English Roman Catholic priest and martyr

Stephen Rowsham (Rousham, Rouse) was an English Catholic priest, executed on 3 April 1587. He is a Catholic martyr, and was beatified by Pope John Paul in 1987.

==Life==

A native of Oxfordshire, born c. 1555, he entered Oriel College, Oxford, in 1572. He took orders in the English Church, and was Vicar at the University Church of St Mary the Virgin, Oxford about 1578.

Becoming convinced of the truth of the Catholic religion he entered the English College at Reims on 23 April 1581, where he was ordained priest at Michaelmas, and sent on the English mission on 30 April 1582, along with Robert Ludlam.

Rowsham is described as small of stature, with one shoulder higher than the other, with a certain twist to the neck.

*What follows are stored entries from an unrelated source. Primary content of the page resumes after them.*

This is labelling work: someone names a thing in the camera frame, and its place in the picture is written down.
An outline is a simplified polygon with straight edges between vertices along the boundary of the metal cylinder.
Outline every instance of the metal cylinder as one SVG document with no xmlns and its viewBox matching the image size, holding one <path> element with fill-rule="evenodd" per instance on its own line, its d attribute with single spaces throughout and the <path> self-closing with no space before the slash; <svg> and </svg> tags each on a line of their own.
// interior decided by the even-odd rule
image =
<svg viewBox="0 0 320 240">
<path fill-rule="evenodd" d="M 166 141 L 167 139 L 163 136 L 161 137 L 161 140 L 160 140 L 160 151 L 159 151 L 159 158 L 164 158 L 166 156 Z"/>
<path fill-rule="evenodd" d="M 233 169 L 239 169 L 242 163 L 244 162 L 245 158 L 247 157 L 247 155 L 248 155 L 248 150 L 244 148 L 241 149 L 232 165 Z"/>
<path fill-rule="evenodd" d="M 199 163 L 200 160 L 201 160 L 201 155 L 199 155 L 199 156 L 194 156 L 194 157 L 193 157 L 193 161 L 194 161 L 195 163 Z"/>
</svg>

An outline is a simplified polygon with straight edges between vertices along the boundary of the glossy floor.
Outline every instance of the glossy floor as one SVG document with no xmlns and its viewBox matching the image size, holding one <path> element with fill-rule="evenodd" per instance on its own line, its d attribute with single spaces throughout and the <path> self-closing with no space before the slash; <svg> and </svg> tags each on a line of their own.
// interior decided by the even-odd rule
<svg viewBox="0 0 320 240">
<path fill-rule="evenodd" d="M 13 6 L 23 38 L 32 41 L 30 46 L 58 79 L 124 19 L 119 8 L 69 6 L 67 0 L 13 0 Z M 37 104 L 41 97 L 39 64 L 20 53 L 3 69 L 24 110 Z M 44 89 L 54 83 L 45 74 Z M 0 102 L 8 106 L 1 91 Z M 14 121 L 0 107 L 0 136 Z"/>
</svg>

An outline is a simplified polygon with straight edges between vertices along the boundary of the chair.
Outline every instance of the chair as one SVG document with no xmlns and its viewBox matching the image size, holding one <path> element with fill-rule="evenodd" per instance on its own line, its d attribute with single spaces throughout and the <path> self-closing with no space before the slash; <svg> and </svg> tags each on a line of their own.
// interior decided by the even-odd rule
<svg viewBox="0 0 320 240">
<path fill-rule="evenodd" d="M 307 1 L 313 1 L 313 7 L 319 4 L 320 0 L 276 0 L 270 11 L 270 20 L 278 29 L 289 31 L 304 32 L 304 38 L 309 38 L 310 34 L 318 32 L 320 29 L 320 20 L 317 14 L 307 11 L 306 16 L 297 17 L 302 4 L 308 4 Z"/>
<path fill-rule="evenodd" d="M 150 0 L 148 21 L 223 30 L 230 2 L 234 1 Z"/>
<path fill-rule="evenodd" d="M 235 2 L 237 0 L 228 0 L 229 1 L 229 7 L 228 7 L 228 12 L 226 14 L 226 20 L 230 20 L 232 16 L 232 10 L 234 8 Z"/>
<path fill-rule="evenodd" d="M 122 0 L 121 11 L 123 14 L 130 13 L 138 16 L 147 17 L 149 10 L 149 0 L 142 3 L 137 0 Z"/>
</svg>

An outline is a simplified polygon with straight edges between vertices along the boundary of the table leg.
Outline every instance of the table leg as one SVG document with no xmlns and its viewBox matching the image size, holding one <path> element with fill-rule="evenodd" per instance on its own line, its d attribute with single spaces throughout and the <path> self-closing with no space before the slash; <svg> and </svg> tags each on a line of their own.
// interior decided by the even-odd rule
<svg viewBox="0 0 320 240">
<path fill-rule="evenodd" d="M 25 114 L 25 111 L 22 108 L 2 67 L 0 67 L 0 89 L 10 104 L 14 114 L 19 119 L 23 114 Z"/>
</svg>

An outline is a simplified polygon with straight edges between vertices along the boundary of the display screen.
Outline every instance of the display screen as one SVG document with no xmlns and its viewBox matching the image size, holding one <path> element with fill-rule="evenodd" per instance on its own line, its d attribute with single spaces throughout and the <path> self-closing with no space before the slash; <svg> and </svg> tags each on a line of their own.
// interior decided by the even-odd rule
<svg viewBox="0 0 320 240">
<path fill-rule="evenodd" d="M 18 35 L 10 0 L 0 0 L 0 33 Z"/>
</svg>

This made him more easily recognisable and he was arrested almost immediately on landing. He was sent to the Tower of London on 19 May 1582, and remained a prisoner for more than three years, during half of which time (from 14 August 1582 until 12 February 1584) he was confined to the dungeon known as the "Little Ease". On the latter date he was transferred to the Marshalsea, from which prison he was carried into exile in the autumn of 1585.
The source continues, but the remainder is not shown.